Collection entries:

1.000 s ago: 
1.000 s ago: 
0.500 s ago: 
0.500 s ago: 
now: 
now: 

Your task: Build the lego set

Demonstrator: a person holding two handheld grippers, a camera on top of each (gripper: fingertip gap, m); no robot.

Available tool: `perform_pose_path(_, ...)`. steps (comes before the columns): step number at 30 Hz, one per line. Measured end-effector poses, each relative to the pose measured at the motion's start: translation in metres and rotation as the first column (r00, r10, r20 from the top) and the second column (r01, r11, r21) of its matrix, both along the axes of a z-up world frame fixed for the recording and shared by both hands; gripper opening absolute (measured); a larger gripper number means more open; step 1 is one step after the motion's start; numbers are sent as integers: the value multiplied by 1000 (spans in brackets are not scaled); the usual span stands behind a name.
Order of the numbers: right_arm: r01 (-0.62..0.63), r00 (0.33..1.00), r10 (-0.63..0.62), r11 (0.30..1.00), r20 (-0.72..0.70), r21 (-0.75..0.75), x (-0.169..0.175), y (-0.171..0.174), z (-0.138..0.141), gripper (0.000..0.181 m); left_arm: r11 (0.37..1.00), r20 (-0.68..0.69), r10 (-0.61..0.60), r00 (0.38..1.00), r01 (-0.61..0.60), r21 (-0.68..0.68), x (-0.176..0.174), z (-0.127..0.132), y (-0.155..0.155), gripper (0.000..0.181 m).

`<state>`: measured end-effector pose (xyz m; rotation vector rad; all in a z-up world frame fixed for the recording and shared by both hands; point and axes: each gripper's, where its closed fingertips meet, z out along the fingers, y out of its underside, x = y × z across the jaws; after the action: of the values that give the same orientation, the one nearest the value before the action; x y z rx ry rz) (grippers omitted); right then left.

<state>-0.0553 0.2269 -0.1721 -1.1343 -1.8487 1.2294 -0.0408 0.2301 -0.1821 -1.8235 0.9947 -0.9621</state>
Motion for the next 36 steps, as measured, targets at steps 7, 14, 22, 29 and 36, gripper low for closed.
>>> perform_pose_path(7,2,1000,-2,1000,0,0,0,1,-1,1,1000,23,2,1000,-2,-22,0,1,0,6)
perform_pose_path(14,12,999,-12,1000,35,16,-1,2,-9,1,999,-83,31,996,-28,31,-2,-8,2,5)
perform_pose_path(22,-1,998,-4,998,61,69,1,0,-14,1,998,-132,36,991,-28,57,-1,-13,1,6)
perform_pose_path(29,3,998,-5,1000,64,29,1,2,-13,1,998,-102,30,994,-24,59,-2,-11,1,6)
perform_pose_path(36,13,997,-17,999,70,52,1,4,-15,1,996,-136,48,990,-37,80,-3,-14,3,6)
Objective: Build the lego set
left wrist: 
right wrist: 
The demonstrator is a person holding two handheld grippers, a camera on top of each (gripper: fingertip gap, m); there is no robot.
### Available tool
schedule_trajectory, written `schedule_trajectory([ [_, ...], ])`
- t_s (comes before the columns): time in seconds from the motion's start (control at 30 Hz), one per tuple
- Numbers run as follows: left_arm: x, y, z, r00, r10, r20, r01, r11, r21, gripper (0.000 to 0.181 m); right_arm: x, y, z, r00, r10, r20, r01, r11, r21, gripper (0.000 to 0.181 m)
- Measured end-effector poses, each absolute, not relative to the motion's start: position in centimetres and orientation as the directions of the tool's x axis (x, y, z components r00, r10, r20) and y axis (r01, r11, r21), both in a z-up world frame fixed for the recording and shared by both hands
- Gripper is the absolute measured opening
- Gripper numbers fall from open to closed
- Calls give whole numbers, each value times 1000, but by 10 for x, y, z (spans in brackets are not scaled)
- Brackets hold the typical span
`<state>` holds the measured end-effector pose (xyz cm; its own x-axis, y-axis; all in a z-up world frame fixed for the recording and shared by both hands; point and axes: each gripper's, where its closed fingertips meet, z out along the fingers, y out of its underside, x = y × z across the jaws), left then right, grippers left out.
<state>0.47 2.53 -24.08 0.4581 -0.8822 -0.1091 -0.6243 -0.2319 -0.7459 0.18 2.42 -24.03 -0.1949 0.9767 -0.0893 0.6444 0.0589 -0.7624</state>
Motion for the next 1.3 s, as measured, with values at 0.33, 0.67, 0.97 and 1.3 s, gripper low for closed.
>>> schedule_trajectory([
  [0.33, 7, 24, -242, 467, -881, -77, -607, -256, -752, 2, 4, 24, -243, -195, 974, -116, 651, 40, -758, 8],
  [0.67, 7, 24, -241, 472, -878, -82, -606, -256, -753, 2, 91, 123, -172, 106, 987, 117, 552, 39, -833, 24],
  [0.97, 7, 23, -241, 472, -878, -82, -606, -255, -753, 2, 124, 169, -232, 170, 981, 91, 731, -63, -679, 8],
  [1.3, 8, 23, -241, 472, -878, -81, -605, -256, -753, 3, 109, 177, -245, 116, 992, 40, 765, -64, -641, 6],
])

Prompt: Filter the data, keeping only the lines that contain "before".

Response:
Available tool: `perform_pose_path(_, ...)`. steps (comes before the columns): step number at 30 Hz, one per line. Measured end-effector poses, each relative to the pose measured at the motion's start: translation in metres and rotation as the first column (r00, r10, r20 from the top) and the second column (r01, r11, r21) of its matrix, both along the axes of a z-up world frame fixed for the recording and shared by both hands; gripper opening absolute (measured); a larger gripper number means more open; step 1 is one step after the motion's start; numbers are sent as integers: the value multiplied by 1000 (spans in brackets are not scaled); the usual span stands behind a name.
`<state>`: measured end-effector pose (xyz m; rotation vector rad; all in a z-up world frame fixed for the recording and shared by both hands; point and axes: each gripper's, where its closed fingertips meet, z out along the fingers, y out of its underside, x = y × z across the jaws; after the action: of the values that give the same orientation, the one nearest the value before the action; x y z rx ry rz) (grippers omitted); right then left.
- t_s (comes before the columns): time in seconds from the motion's start (control at 30 Hz), one per tuple

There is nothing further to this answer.